Everything from the opening line of the records below up to and including the line containing "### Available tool" should be retyped exactly, minus the pictures.

» **LISTED RECORDS**:
▼

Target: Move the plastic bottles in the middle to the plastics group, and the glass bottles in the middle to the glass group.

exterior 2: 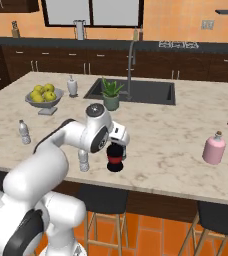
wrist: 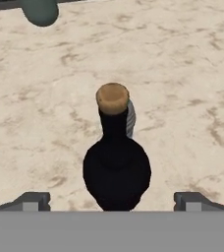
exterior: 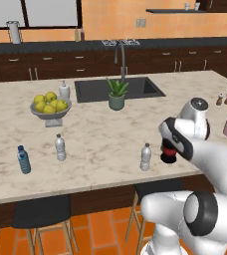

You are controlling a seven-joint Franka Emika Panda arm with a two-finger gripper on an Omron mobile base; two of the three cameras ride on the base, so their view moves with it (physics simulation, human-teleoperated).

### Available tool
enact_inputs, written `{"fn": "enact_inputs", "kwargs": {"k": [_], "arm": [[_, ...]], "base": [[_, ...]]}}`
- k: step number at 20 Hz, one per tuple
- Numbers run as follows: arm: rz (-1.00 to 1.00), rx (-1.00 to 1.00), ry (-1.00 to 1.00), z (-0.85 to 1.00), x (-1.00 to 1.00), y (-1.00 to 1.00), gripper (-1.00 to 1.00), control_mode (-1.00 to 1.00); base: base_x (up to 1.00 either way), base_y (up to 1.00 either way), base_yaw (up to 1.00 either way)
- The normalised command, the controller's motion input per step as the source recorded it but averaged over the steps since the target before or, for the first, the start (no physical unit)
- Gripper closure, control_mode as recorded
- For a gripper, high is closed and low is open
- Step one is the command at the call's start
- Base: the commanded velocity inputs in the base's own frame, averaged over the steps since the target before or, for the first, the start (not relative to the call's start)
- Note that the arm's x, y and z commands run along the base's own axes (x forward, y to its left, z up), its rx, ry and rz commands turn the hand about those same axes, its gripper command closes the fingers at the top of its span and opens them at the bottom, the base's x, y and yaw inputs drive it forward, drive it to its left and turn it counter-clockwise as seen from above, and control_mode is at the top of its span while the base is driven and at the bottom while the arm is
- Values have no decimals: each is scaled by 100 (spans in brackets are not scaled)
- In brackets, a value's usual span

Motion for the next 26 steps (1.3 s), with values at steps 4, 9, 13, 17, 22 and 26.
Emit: {"fn": "enact_inputs", "kwargs": {"k": [4, 9, 13, 17, 22, 26], "arm": [[3, 0, 2, -17, 19, 0, -100, -100], [3, 0, 7, -14, 9, -2, -100, -100], [2, 0, 1, -2, 5, -22, -100, -100], [1, 0, 0, -4, 11, -12, -100, -100], [1, 0, 0, -11, 3, 0, -100, -100], [3, 0, 0, -11, 0, 1, -100, -100]], "base": [[0, 0, 0], [0, 0, 0], [0, 0, 0], [0, 0, 0], [0, 0, 0], [0, 0, 0]]}}
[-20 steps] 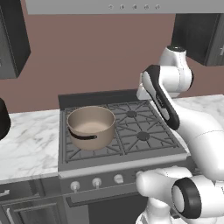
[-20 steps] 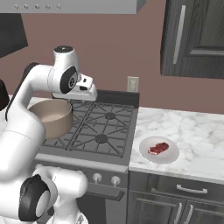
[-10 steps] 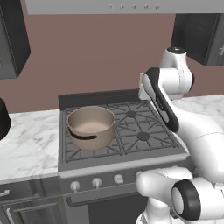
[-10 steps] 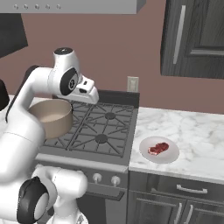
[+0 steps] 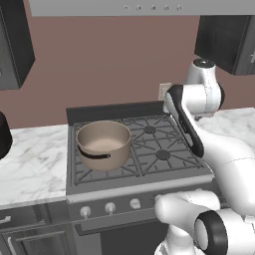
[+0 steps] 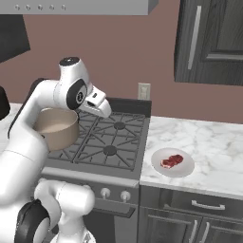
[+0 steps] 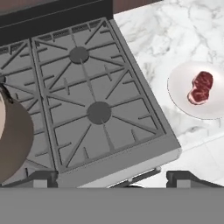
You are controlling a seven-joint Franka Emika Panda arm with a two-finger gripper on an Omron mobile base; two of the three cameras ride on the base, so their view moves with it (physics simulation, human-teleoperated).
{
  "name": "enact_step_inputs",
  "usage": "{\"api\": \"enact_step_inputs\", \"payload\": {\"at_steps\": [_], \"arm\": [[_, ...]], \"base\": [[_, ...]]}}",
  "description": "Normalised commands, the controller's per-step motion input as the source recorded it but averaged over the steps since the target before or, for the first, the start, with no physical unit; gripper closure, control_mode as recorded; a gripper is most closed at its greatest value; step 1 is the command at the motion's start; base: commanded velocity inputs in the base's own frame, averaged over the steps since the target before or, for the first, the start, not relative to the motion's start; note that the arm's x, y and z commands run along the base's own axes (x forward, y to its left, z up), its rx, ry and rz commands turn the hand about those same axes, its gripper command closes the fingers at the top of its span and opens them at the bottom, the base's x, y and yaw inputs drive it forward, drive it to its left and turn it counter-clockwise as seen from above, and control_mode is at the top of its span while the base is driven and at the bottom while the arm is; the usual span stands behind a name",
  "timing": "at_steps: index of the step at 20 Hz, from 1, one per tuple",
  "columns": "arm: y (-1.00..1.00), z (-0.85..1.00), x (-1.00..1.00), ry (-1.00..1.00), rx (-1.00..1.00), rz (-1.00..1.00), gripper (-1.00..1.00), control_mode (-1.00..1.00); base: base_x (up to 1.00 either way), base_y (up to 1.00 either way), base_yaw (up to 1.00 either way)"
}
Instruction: Retrieve the frozen meat and place it in the pot on a burner. Then turn the burner on.
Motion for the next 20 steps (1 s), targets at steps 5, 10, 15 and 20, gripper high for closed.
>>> {"api": "enact_step_inputs", "payload": {"at_steps": [5,10,15,20], "arm": [[-0.35,-0.06,0.0,0.0,0.0,-0.19,-1.0,-1.0],[-0.44,-0.15,0.0,0.0,0.0,-0.15,-1.0,-1.0],[-0.46,-0.18,0.0,0.0,0.0,-0.13,-1.0,-1.0],[-0.45,-0.16,0.0,0.0,0.0,-0.11,-1.0,-1.0]], "base": [[0.0,0.0,0.0],[0.0,0.0,0.0],[0.0,0.0,0.0],[0.0,0.0,0.0]]}}
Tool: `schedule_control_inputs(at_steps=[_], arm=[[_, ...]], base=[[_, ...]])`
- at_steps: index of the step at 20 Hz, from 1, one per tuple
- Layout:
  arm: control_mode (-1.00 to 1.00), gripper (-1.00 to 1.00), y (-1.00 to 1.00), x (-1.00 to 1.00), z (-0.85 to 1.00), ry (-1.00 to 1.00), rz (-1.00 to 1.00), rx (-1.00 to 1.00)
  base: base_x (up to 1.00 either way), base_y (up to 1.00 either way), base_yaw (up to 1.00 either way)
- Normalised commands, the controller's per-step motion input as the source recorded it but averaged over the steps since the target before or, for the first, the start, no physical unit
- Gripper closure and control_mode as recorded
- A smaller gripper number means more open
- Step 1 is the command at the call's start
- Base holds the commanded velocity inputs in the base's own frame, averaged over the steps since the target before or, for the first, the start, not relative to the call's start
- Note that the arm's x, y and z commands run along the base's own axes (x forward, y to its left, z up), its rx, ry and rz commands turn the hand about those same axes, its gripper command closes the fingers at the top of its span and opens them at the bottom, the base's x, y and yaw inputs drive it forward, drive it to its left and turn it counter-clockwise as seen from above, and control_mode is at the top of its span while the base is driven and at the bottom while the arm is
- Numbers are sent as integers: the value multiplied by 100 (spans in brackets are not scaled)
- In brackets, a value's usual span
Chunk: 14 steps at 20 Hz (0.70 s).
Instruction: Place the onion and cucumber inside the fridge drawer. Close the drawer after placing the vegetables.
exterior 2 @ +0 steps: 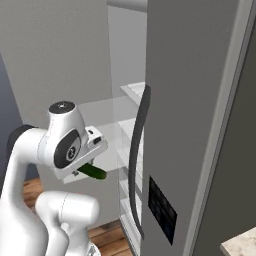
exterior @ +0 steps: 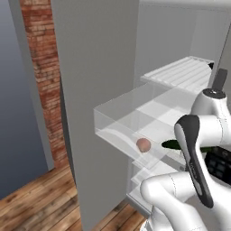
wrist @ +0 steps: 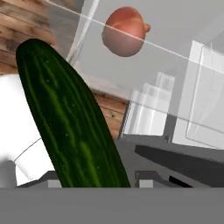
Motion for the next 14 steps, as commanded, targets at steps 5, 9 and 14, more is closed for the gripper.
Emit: schedule_control_inputs(at_steps=[5,9,14], arm=[[-100,100,0,-8,100,-6,0,-2],[-100,100,3,24,86,-2,-5,-2],[-100,100,46,90,3,2,-4,0]], base=[[0,0,0],[0,0,0],[0,0,0]])
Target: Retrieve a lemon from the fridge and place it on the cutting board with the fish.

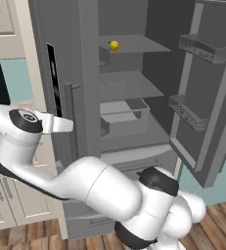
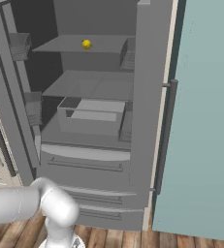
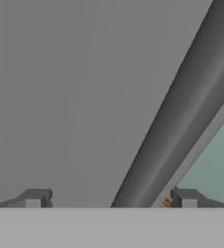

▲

» **RESPONSE**:
Target: Move the plastic bottles in the middle to the plastics group, and the glass bottles in the middle to the glass group.

exterior 2: 
wrist: 
exterior: 

You are controlling a seven-joint Franka Emika Panda arm with a two-finger gripper on an Omron mobile base; two of the three cameras ride on the base, so their view moves with it (physics simulation, human-teleoperated).

### Available tool

With that, the exercise is done.